Just what is Tencent’s Endgame?

tencent logoTencent’s combined $200 million investment in WMG follows on the heels of its $3.6 billion joint investment in Universal Music. It is hardly Tencent’s first investments in music, having spent $6.2 billion on music investments since 2016. But music is just one part of a much larger, supremely bold and undoubtedly disruptive strategy that is making the Chinese company an entertainment business powerhouse in the East and West alike.

Tencent is a product of the Chinese economic system

Tencent being a Chinese company is not incidental – it is pivotal. The Chinese economy does not operate like Western economies. Rather than following free market principles, it is a controlled economy in which everything – in one way or another – ultimately comes back to the state. In China, the economy is an extension of the state. The state takes an active role in the running of successful Chinese companies, sometimes very openly, sometimes in less direct ways, such as ensuring party nominees end up in management positions.

Chinese companies are used to working closely with the state – in its most positive light – as a business partner. When a company’s objectives align with those of the state, an individual company may gain preferential treatment at the direct expense of competitors. This is exactly the opposite way in which state involvement happens in the West (or is at least supposed to) – i.e. regulation. Tencent has benefited well from this approach, not least in music.

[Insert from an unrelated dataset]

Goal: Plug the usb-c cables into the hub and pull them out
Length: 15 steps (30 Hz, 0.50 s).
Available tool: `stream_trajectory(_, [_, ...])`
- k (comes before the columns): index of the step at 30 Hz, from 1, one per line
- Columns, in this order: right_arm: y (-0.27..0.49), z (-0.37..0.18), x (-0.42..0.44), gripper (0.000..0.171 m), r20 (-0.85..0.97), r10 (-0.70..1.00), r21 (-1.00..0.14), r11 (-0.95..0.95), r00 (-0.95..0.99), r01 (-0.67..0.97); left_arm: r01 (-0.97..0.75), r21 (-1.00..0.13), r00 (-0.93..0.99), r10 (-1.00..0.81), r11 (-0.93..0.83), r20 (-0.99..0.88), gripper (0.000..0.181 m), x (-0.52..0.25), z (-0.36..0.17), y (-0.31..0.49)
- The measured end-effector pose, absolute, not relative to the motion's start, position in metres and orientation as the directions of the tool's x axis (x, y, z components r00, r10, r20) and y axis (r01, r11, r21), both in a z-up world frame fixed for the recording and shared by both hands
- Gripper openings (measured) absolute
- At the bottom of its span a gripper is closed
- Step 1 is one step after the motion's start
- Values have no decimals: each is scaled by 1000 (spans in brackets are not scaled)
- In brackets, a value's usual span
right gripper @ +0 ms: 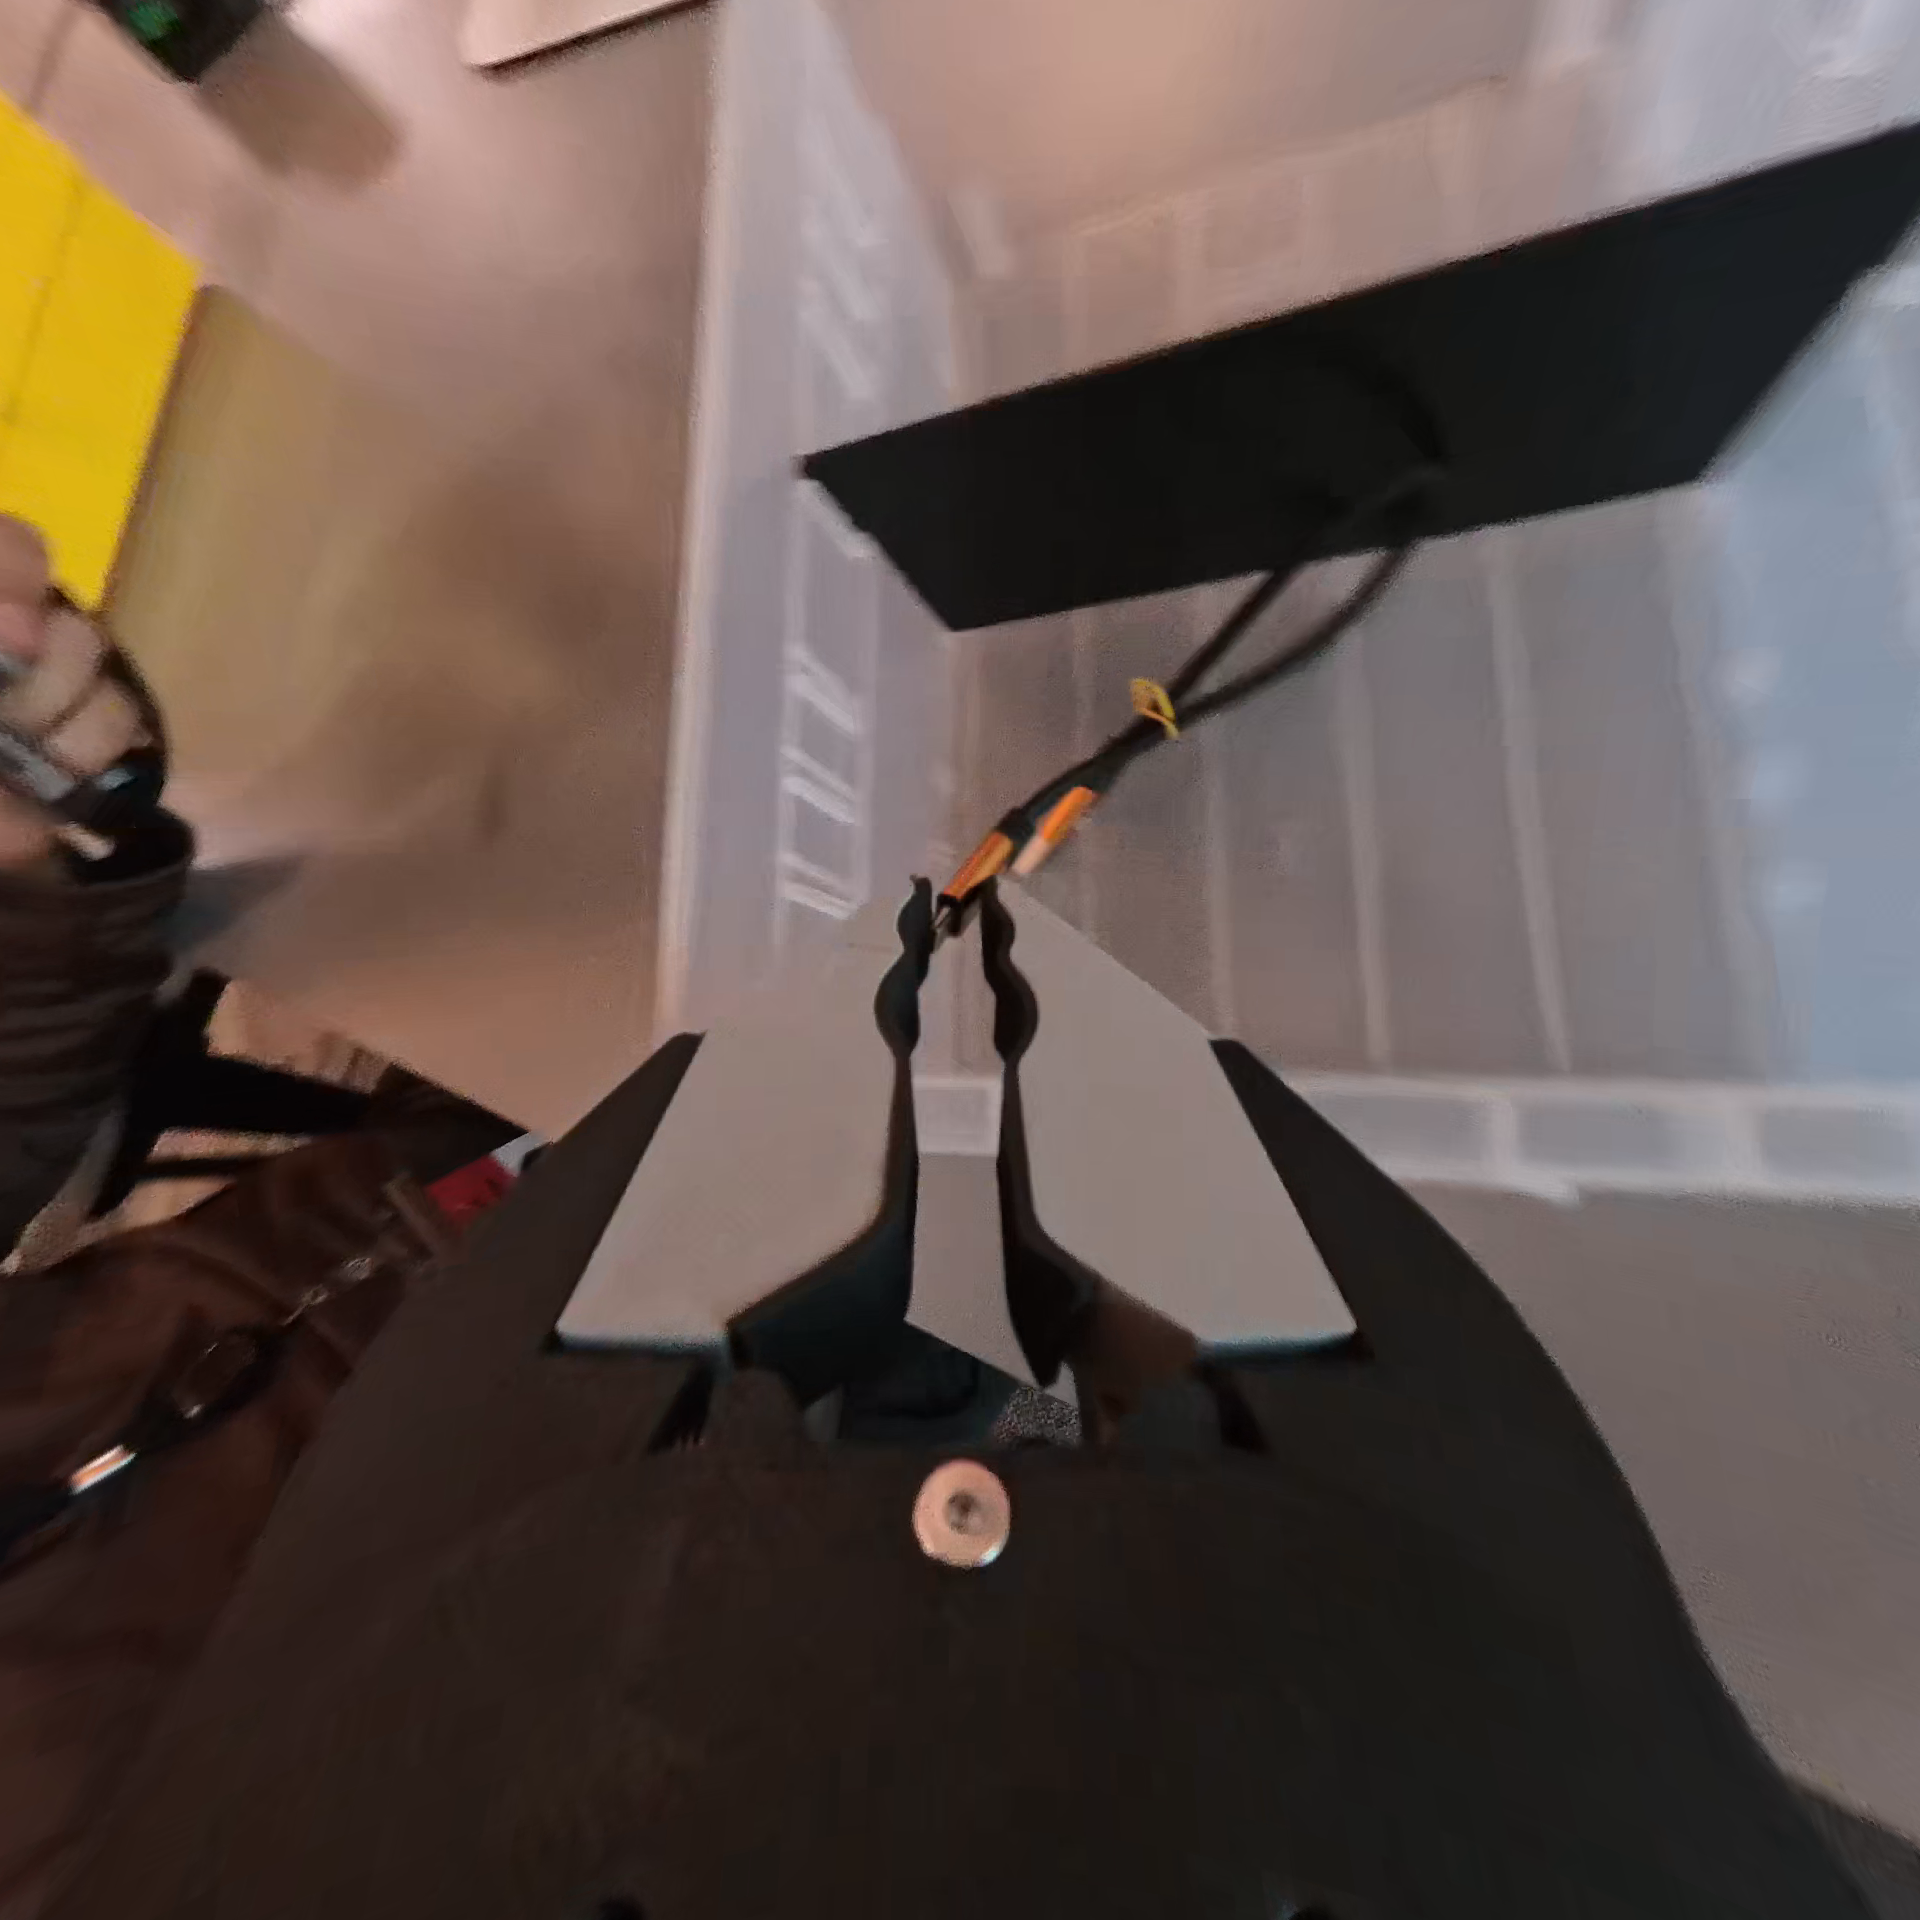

Tencent Music is the leading music service provider in China (78% market share in Q1 2020) and is also the exclusive sub-licensor of Universal, Sony and Warner in China. This means that Tencent’s streaming competitors have to license the Western majors’ music directly from it. Tencent clearly has a market incentive to ensure terms are less favourable than it receives itself. Netease’s CEO call the set up ‘unfair’ and regulatory authorities are at the least going through the motions of investigating. But the fact this set up could ever exist illustrates just how different the Chinese regulatory worldview is.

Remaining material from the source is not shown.